Jed Rothwell wrote:

> Harry Veeder wrote:
> 
>> dilapidated Mom-and-Pop retail stores
>>> thrive. It helps explain why certain run-down neighborhoods in our cities
>>> deserve to stay pretty much intact the way they are, as compared
>> to being torn
>>> down and replaced with another ill thought out housing project, and with
>>> disastrous consequences.
>> 
>> I hope you don't mean such neighborhoods deserve to be left run-down.
> 
> It is surprising, but often they do! That is what the famous urban
> activist Jane Jacobs said. (She died in April 2006 -- read her obits.)
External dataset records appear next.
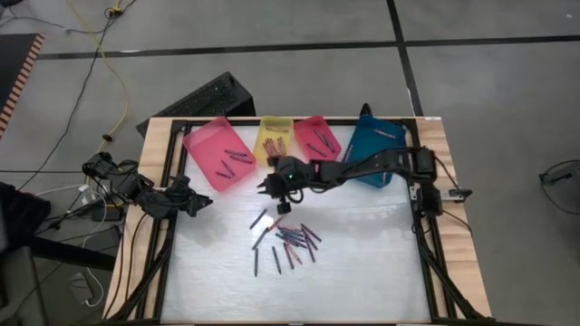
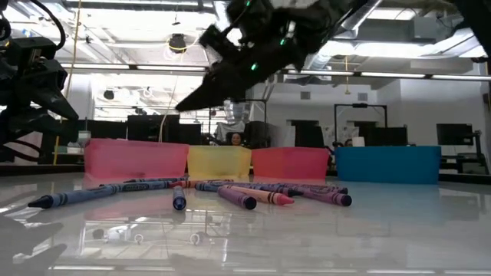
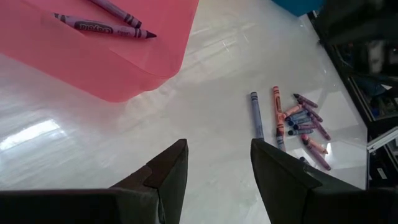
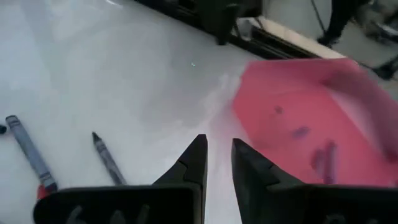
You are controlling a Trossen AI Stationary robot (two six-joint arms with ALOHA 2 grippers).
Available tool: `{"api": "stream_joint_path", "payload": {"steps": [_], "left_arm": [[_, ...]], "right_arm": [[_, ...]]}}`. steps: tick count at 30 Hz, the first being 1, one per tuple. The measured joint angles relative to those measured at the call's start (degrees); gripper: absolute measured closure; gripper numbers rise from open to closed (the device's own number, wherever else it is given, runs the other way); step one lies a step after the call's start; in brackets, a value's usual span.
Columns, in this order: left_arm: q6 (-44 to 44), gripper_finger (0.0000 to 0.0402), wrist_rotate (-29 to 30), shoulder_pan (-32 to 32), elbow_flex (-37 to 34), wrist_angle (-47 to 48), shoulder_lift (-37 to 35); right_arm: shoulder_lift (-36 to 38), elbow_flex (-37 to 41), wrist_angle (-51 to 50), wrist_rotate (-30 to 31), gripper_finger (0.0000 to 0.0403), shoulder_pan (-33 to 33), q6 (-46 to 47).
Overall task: Sort crayons
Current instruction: Put the blue crayon into the red bin
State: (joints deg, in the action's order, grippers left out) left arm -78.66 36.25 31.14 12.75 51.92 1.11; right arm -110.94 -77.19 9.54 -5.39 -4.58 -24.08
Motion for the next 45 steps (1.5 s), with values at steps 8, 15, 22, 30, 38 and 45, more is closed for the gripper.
{"api": "stream_joint_path", "payload": {"steps": [8, 15, 22, 30, 38, 45], "left_arm": [[0.0, 0.0236, 0.04, 0.0, 0.0, 0.0, 0.0], [0.0, 0.0236, 0.04, 0.01, 0.0, -0.02, 0.0], [0.0, 0.0236, 0.07, 0.01, 0.0, -0.28, 0.0], [0.0, 0.0236, 0.04, 0.0, 0.0, -0.39, 0.0], [0.0, 0.0236, 0.07, 0.0, 0.0, -0.39, 0.0], [0.0, 0.0236, 0.07, 0.02, 0.0, -0.39, 0.0]], "right_arm": [[-6.81, -0.02, 6.64, -13.84, 0.0334, -0.04, 0.02], [-11.29, -3.3, 6.8, -17.98, 0.0334, -0.04, 0.24], [-15.03, -7.04, 5.68, -21.78, 0.0334, -0.07, 3.8], [-15.03, -6.97, 2.36, -21.92, 0.0334, -0.74, 4.13], [-15.03, -6.97, -6.29, -21.92, 0.0334, -0.74, 0.02], [-15.03, -6.97, -8.04, -21.75, 0.0334, -0.76, -0.34]]}}
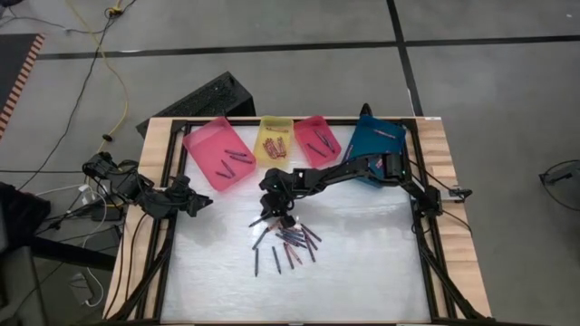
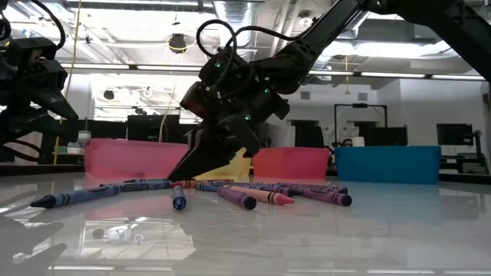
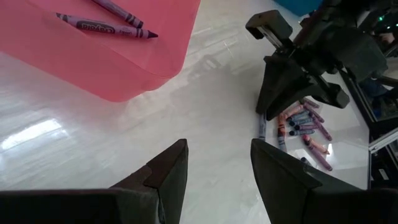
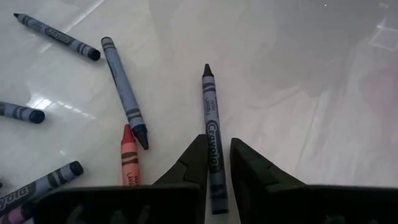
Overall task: Sort crayons
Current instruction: Put the blue crayon into the red bin
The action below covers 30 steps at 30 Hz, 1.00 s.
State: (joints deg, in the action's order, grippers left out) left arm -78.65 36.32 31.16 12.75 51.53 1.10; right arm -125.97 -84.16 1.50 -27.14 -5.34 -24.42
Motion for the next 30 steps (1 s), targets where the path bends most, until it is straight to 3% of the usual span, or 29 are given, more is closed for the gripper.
{"api": "stream_joint_path", "payload": {"steps": [11, 19, 24, 30], "left_arm": [[0.0, 0.0236, -0.07, -0.01, 0.0, 0.0, 0.02], [0.0, 0.0236, -0.04, -0.01, 0.0, 0.0, 0.02], [0.0, 0.0236, -0.02, -0.01, 0.0, 0.0, 0.02], [0.0, 0.0236, -0.02, -0.02, 0.0, 0.0, 0.02]], "right_arm": [[-4.28, -0.33, -3.13, 5.64, 0.0338, 0.08, 0.8], [-5.03, -0.07, -3.02, 9.2, 0.0367, 0.77, 2.48], [-4.9, -0.04, -2.02, 9.05, 0.0396, 0.32, 6.69], [-4.91, -0.02, -1.69, 8.29, 0.0398, 0.16, 11.53]]}}
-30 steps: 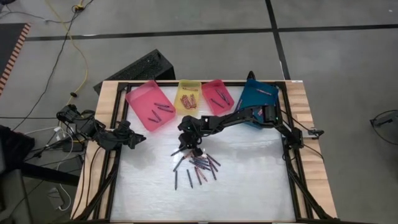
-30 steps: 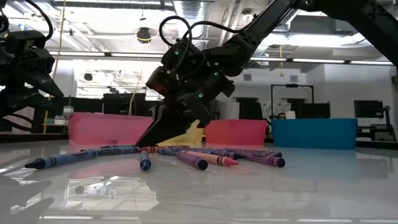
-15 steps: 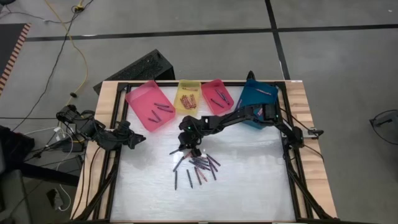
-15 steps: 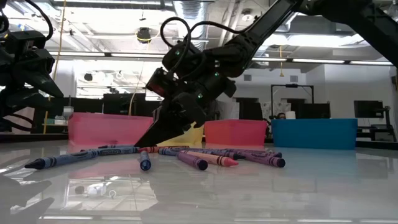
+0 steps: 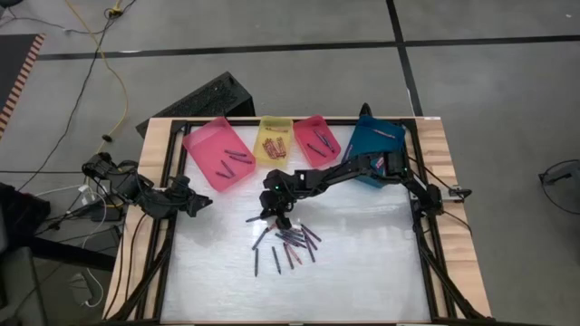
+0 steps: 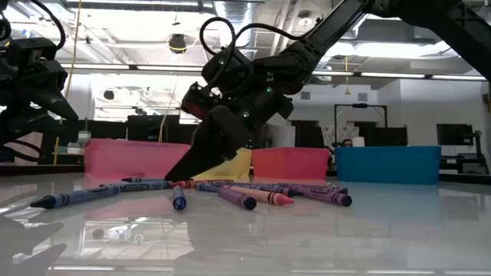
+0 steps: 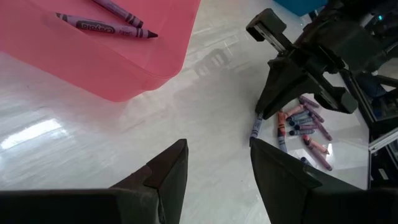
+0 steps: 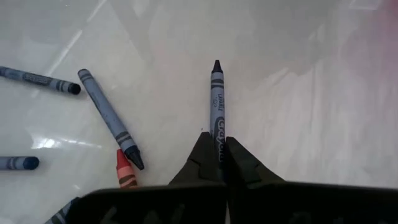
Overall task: Sort crayons
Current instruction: Put the blue crayon into the red bin
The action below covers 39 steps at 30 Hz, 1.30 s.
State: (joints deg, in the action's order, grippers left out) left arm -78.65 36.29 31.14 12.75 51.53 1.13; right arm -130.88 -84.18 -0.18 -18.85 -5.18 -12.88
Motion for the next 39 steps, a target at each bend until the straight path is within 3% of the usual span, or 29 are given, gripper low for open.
{"api": "stream_joint_path", "payload": {"steps": [6, 23, 39], "left_arm": [[-0.01, 0.0236, 0.0, 0.0, 0.0, 0.0, 0.0], [-0.02, 0.0236, 0.0, 0.0, -0.02, -0.02, -0.02], [0.0, 0.0236, 0.03, 0.0, -0.02, 0.0, -0.02]], "right_arm": [[2.98, 0.12, 1.56, -2.42, 0.0398, -0.35, 0.05], [13.52, 0.24, 5.16, 1.72, 0.0399, -3.7, 0.87], [16.86, 0.15, 2.89, 16.37, 0.0399, -7.07, 7.37]]}}
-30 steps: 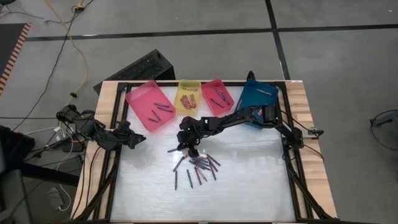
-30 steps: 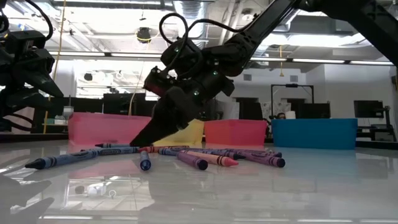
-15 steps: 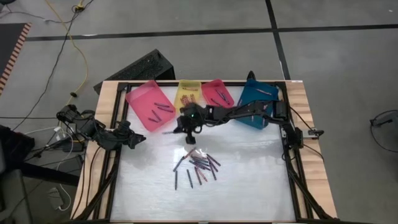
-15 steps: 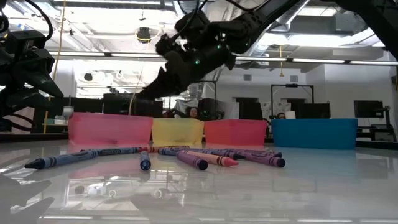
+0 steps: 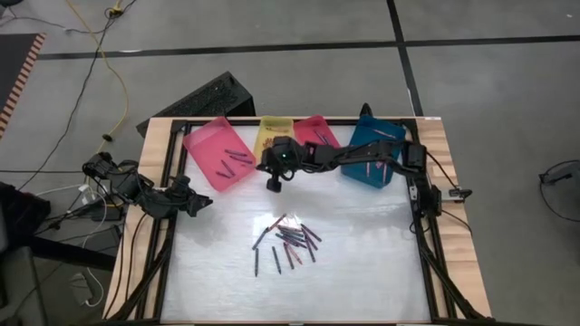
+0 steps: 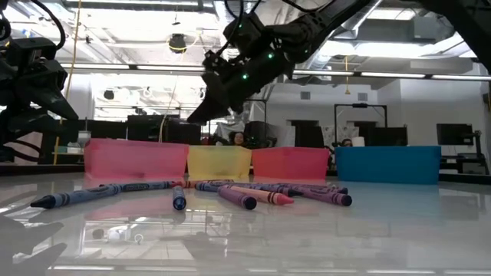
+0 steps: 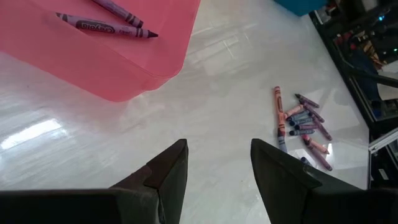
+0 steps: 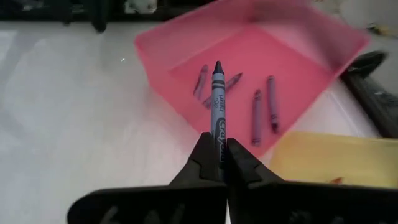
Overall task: Sort crayons
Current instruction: Put the blue crayon into the red bin
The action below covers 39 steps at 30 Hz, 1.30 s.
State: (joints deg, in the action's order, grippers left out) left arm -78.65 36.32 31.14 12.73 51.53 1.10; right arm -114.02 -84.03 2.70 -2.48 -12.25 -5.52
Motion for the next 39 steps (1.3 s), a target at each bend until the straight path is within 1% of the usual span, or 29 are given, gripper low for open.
{"api": "stream_joint_path", "payload": {"steps": [3, 6, 9, 13, 15, 18, 23, 25, 28, 31, 36, 39], "left_arm": [[0.0, 0.0236, -0.05, 0.0, 0.0, -0.02, 0.0], [-0.01, 0.0236, -0.03, 0.01, 0.0, -0.01, 0.0], [-0.01, 0.0236, -0.06, 0.0, 0.0, -0.02, 0.01], [0.0, 0.0236, -0.07, 0.01, 0.0, -0.02, 0.01], [0.0, 0.0236, -0.03, 0.0, 0.0, -0.02, 0.02], [0.0, 0.0236, -0.02, 0.01, 0.0, -0.01, 0.02], [0.0, 0.0236, -0.01, 0.0, 0.0, 0.0, 0.0], [0.0, 0.0236, -0.01, 0.01, 0.0, 0.0, 0.02], [0.0, 0.0236, -0.01, 0.0, 0.0, 0.0, 0.0], [0.0, 0.0236, -0.01, 0.0, 0.0, 0.0, 0.0], [0.0, 0.0236, -0.01, 0.02, 0.0, 0.0, 0.0], [0.0, 0.0236, -0.01, 0.0, 0.0, 0.0, 0.02]], "right_arm": [[1.7, 0.0, -1.06, 3.0, 0.0399, 0.06, -0.1], [3.35, -0.11, -2.29, 8.31, 0.0399, 0.13, -0.33], [4.83, -0.08, -3.77, 16.36, 0.0399, 0.08, -0.33], [7.22, -0.13, -7.64, 31.16, 0.0399, 0.04, -0.25], [7.64, -0.13, -10.47, 37.34, 0.0399, -0.18, 0.44], [7.87, -0.09, -16.23, 41.77, 0.0399, -1.02, 4.07], [8.02, -0.09, -26.89, 42.86, 0.0398, -4.01, 15.27], [8.02, -0.07, -30.89, 42.86, 0.0398, -5.23, 18.26], [8.02, -0.08, -34.15, 42.59, 0.0398, -6.91, 20.98], [8.02, -0.04, -36.07, 39.76, 0.0398, -8.31, 23.17], [8.02, 1.73, -35.36, 34.35, 0.0398, -9.79, 27.73], [7.93, 2.6, -35.22, 29.89, 0.0398, -10.75, 28.44]]}}
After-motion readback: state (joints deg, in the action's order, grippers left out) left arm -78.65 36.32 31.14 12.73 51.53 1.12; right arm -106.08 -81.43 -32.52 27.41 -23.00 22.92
You are jumping to conclusions. I am not suggesting they be bulldozed.
 
> Japanese cities in the 1970s were dilapidated by U.S. standards,
> especially the collegetowns I used to live in. I used to live in a
> Meiji-era "nagaya" apartment building with no sanitation and a crowd
> of eccentrics who made the "Maison Ikkoku" comic book characters look
> normal in comparison. These places have been "cleaned up" since then.
> They are now lifeless and soulless. Run-down is okay, as long as
> there are many people around who are enjoying themselves doing legal
> activities.
> 
> - Jed


They probably went over board cleaning up the neighbourhood, but then again
not all low income people wish to live like stereotypical bohemians.